Resources should have clear ownership and freshness expectations. If a document was updated five minutes ago, the server should expose that fact. If a resource is static reference material, say so. Context without provenance makes models overconfident.

Transport, auth, and deployment

AI systems can run in multiple environments, but every deployment needs a transport layer and an authentication story. Local servers often use simple process-to-process communication during development. Production systems typically require authenticated remote access, secret management, and audit logging.

Authentication should map to real user or service identity. A server should not simply trust any client that can reach it. Instead, it should verify who is calling, what tenant they belong to, and whether they are allowed to invoke the requested tool. This is where Connected workflows connect directly to enterprise security requirements.
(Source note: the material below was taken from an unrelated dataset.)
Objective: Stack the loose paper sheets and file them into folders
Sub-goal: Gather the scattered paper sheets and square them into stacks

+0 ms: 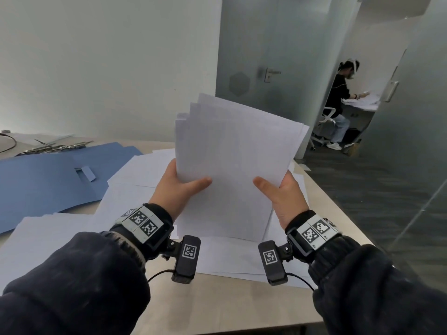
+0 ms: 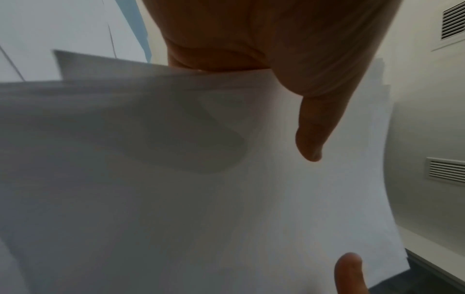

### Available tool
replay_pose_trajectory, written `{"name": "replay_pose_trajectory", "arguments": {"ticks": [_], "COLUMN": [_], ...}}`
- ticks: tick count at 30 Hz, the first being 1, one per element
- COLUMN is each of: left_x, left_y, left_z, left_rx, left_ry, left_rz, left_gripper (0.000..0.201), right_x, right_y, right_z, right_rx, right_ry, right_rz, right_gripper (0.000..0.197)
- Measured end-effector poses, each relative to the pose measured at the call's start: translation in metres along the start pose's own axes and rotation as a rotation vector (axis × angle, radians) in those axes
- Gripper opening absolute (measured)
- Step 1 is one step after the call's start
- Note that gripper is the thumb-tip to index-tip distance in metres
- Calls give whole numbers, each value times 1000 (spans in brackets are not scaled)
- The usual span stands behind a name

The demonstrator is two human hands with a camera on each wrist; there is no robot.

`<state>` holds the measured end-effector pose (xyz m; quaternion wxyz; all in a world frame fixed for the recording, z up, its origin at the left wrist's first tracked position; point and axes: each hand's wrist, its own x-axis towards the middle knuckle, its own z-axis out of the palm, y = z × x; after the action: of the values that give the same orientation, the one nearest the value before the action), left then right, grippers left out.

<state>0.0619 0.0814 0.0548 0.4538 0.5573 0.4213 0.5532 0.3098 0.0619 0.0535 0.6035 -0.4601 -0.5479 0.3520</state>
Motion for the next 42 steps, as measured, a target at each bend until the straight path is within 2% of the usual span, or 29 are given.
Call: {"name": "replay_pose_trajectory", "arguments": {"ticks": [4, 9, 12, 18, 24, 30, 34, 37, 42], "left_x": [1, -1, -2, -1, -8, -14, -13, -11, -14], "left_y": [14, 14, 14, 12, -9, -20, -18, -20, -28], "left_z": [3, 0, 2, 2, 1, 2, 7, 5, 7], "left_rx": [-13, -44, -22, -58, -13, -12, 0, -18, -12], "left_ry": [32, 59, 15, -1, -33, -41, -57, -32, -19], "left_rz": [75, 84, 89, 74, 38, -11, -10, -17, -75], "left_gripper": [61, 58, 60, 67, 62, 54, 50, 55, 44], "right_x": [6, 11, 11, 15, 6, -5, -6, -5, -11], "right_y": [-16, -23, -26, -26, -2, 21, 20, 17, 22], "right_z": [5, 5, 8, 5, 0, -1, 1, 0, -2], "right_rx": [19, 67, 73, 87, 85, 100, 120, 135, 135], "right_ry": [16, 45, 44, 53, 29, 19, 36, 30, 0], "right_rz": [-74, -109, -128, -127, -49, 52, 94, 86, 96], "right_gripper": [62, 57, 55, 71, 62, 40, 27, 31, 37]}}
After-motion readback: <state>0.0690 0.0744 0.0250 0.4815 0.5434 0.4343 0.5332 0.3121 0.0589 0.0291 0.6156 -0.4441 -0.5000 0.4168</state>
Deployment choices depend on latency, compliance, and operational maturity. Some teams run servers centrally for shared business systems. Others run user-scoped servers close to local files or developer environments. The protocol supports both, but the operational model determines what safe usage looks like.

Testing and observability

Reliable AI systems are tested with realistic prompts, not just unit tests on helper functions. You should create evaluation cases that mirror actual user requests and verify that the model selects the right tool with valid arguments. This catches ambiguous descriptions and weak schemas early.

Observability is equally important. Log tool invocations, permission failures, latency, and downstream API errors. When a user says the assistant got it wrong, you need to know whether the model chose poorly, the tool returned incomplete data, or the upstream system failed.

The best teams treat AI systems like product surfaces. They version tool contracts carefully, document breaking changes, and monitor usage patterns to decide which tools deserve more investment. That discipline turns AI integrations from a demo integration into durable infrastructure.

Local development versus production patterns

During development, builders often run an AI system locally while iterating on tool schemas and descriptions. This tight feedback loop makes it easy to test prompt behavior, inspect raw responses, and fix validation issues quickly. Local development is where most tool naming and schema mistakes are discovered.

Production introduces new requirements: stable uptime, authenticated access, rate limiting, monitoring, and version management. A server that works on a laptop is not automatically ready for a team of fifty users. Production rollout should include staged deployment, rollback plans, and explicit ownership for maintenance.

Many successful teams keep a small set of approved production servers while allowing experimentation in sandbox environments. That separation protects business-critical workflows without blocking innovation.

Document environment differences clearly so builders know which credentials, endpoints, and data sets are safe to use during testing. Clear environment boundaries prevent accidental production changes during routine development.

As usage grows, rotate credentials on a schedule and review which tools require elevated permissions. Security maintenance is part of operating AI systems, not an optional late-stage task.